## What is required
Every line of the material that mentions the word "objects" should be copied out.

## Raw data
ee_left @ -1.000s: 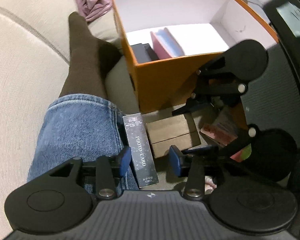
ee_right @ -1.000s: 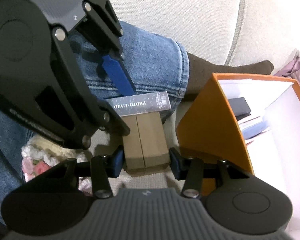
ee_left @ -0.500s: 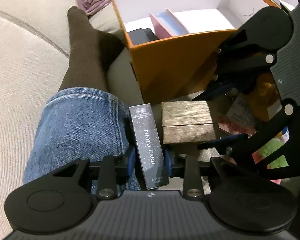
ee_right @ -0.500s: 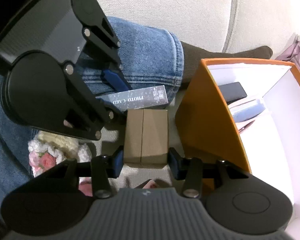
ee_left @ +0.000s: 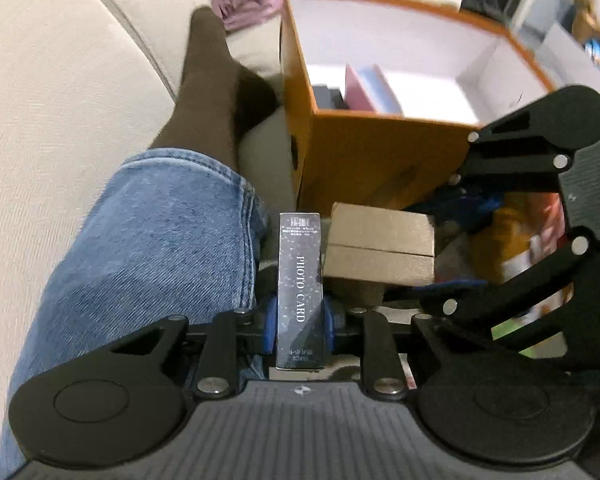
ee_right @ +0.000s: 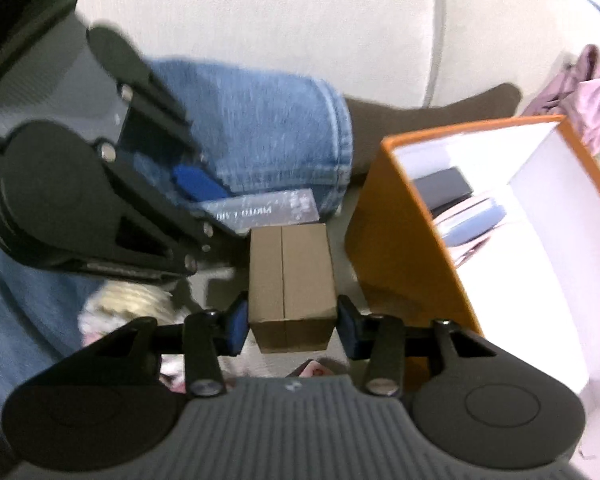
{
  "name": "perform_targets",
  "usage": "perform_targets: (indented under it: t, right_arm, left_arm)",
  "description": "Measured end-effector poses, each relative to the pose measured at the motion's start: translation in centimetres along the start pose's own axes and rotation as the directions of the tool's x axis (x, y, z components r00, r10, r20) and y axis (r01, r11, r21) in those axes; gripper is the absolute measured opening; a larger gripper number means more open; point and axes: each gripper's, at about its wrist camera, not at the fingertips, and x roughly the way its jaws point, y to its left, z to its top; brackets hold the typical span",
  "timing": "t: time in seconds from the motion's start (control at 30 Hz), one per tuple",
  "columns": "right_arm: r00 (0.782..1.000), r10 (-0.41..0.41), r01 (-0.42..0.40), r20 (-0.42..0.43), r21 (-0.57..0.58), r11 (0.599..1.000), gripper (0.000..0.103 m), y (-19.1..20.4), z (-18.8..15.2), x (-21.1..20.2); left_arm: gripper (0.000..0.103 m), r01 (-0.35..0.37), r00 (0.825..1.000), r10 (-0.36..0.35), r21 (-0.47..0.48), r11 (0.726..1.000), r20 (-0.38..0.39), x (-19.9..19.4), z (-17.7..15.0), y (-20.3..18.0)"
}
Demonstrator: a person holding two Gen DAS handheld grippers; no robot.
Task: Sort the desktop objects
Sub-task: 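Carry the PHOTO CARD box and brown box into the shoebox with both tools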
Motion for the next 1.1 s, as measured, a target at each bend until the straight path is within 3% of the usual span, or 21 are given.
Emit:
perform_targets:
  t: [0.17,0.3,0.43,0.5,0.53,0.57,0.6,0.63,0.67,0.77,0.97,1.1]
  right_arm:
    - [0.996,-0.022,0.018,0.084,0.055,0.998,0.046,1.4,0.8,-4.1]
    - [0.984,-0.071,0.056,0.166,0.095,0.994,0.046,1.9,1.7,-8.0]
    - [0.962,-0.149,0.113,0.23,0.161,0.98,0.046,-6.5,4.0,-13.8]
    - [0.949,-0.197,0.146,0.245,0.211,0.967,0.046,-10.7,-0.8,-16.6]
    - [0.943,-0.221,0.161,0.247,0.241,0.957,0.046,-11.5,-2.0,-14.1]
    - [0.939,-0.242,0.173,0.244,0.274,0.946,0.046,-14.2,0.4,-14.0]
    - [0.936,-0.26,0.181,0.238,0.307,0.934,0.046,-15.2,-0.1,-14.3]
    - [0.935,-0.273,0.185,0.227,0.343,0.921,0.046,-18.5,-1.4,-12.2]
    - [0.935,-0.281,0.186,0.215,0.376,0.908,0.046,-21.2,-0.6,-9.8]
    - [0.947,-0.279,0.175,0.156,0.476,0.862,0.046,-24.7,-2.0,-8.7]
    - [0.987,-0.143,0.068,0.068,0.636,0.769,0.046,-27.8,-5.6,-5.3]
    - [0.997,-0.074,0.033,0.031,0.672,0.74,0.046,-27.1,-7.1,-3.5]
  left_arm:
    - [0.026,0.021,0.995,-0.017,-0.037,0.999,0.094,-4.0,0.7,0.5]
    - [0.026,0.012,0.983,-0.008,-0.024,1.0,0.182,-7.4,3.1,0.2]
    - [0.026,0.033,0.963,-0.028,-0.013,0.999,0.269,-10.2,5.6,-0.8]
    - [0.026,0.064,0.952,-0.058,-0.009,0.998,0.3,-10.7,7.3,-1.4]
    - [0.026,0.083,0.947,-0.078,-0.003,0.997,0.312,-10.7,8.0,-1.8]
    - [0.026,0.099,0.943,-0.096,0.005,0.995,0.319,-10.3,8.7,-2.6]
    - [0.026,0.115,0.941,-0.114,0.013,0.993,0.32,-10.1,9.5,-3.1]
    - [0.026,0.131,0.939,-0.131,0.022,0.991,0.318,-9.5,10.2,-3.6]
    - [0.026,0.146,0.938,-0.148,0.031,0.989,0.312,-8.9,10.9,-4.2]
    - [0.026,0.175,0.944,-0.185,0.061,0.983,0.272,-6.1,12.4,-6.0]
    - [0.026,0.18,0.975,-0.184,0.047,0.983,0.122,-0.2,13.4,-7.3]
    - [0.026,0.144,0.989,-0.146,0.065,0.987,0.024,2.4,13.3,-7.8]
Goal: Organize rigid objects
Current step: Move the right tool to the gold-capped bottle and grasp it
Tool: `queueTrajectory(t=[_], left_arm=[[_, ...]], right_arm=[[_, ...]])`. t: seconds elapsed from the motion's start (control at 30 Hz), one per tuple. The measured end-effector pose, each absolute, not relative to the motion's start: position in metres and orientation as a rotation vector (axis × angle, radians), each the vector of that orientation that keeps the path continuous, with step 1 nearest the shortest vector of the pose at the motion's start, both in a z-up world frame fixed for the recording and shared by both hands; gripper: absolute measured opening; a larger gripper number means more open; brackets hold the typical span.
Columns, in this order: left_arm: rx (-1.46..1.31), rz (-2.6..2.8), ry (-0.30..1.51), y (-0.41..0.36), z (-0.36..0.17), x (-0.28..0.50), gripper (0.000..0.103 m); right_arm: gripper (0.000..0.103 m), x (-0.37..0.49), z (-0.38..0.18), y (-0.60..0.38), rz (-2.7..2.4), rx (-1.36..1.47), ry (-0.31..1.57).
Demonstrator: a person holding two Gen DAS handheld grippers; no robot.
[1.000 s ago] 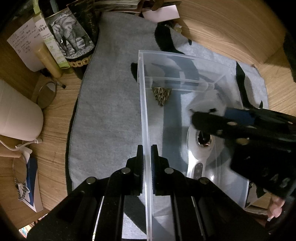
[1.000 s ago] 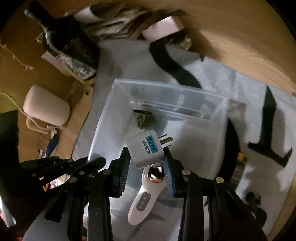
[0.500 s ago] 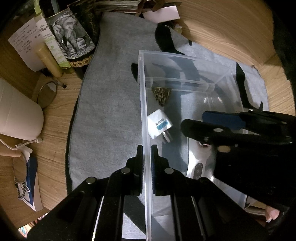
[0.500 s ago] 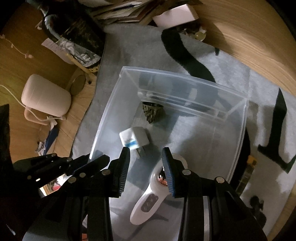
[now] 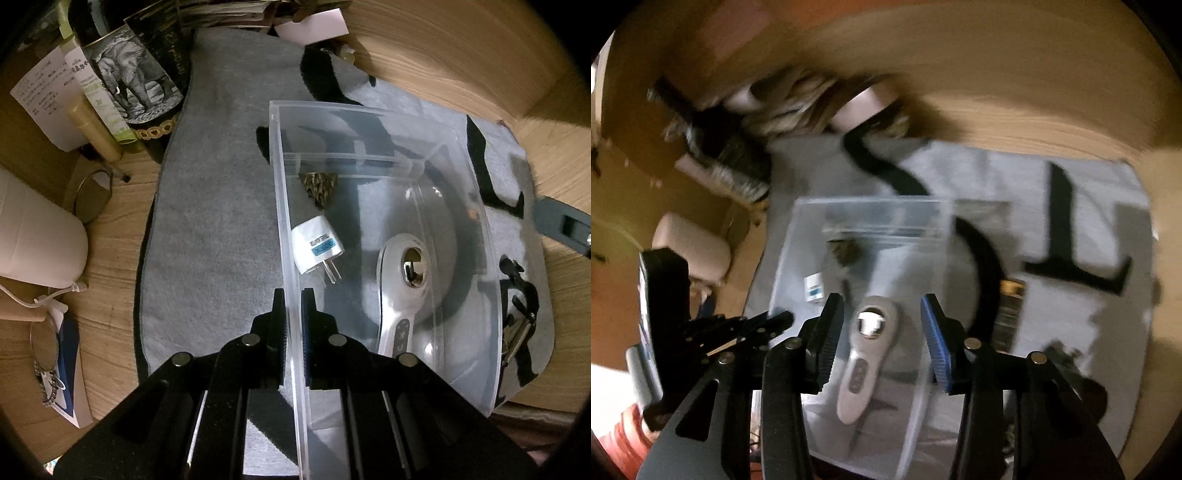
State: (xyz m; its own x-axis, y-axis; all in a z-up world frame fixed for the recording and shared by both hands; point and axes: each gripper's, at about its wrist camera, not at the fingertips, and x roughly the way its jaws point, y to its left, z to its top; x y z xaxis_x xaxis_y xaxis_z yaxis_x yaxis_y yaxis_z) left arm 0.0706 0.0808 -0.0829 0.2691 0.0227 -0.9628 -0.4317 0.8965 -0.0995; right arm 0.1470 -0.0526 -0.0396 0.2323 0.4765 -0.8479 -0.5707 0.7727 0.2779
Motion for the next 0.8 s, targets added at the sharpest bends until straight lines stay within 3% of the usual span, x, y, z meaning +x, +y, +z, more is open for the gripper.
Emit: queueTrajectory(t=[0.37, 0.8], left_arm=[[-0.379, 0.32, 1.275, 0.079, -0.082, 0.07, 0.006], [-0.4, 0.354, 1.285, 0.08, -0.084, 0.072, 0.006]], right_arm=[[0.041, 0.17, -0.052, -0.144, 0.502, 0.078, 1.171], [0.041, 0.206, -0.121, -0.122, 0.487, 0.009, 1.306]])
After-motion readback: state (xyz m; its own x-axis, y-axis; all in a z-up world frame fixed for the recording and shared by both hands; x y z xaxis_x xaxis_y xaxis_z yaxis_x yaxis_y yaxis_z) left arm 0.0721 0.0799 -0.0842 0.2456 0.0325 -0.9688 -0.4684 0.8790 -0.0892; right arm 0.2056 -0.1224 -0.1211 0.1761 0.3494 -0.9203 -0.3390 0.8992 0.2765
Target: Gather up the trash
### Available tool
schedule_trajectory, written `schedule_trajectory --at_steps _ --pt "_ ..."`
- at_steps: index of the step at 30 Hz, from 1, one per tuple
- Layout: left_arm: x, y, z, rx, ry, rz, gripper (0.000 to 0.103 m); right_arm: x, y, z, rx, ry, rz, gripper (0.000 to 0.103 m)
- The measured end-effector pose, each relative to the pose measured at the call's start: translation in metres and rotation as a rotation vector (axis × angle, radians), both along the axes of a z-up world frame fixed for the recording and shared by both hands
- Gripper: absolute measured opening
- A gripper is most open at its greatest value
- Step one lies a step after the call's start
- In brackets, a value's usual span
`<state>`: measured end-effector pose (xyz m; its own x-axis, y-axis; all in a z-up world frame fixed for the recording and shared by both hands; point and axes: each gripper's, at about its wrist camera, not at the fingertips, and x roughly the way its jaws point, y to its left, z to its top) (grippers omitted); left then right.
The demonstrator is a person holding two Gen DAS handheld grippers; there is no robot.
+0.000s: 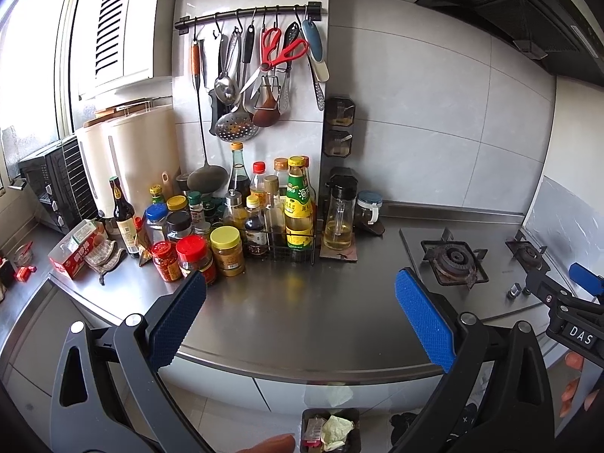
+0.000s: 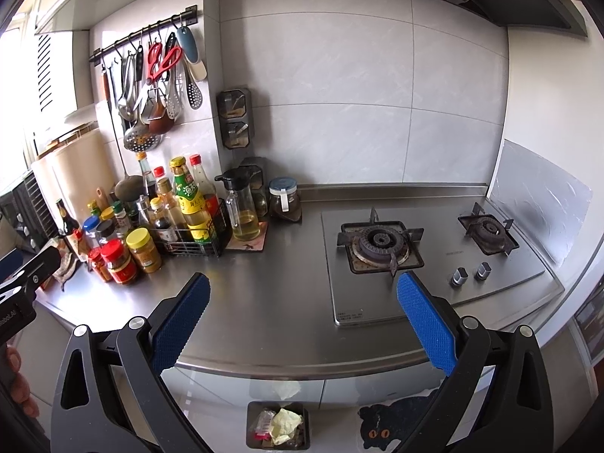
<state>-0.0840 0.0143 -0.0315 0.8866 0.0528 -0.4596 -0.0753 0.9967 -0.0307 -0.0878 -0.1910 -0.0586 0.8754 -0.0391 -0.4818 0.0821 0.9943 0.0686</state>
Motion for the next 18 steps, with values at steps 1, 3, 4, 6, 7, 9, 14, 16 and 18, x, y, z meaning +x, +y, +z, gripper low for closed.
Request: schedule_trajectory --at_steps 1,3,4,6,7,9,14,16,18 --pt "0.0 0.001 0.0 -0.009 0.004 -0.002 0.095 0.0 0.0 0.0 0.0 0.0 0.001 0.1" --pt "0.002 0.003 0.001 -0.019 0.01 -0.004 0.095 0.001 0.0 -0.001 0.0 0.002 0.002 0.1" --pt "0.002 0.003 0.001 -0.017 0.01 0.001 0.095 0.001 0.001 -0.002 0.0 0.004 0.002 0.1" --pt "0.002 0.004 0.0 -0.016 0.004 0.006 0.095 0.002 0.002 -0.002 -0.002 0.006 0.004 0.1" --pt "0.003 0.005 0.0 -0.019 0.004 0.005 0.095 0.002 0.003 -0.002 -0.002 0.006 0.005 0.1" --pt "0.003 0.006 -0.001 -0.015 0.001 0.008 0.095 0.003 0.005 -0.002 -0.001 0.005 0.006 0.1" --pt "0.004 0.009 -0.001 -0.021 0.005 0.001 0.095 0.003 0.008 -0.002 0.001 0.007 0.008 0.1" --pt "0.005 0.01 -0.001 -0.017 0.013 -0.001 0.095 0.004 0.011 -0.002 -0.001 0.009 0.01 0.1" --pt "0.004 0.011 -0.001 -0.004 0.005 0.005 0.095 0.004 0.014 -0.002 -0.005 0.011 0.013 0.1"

## Response
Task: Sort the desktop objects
Goal: Organize rigid objects

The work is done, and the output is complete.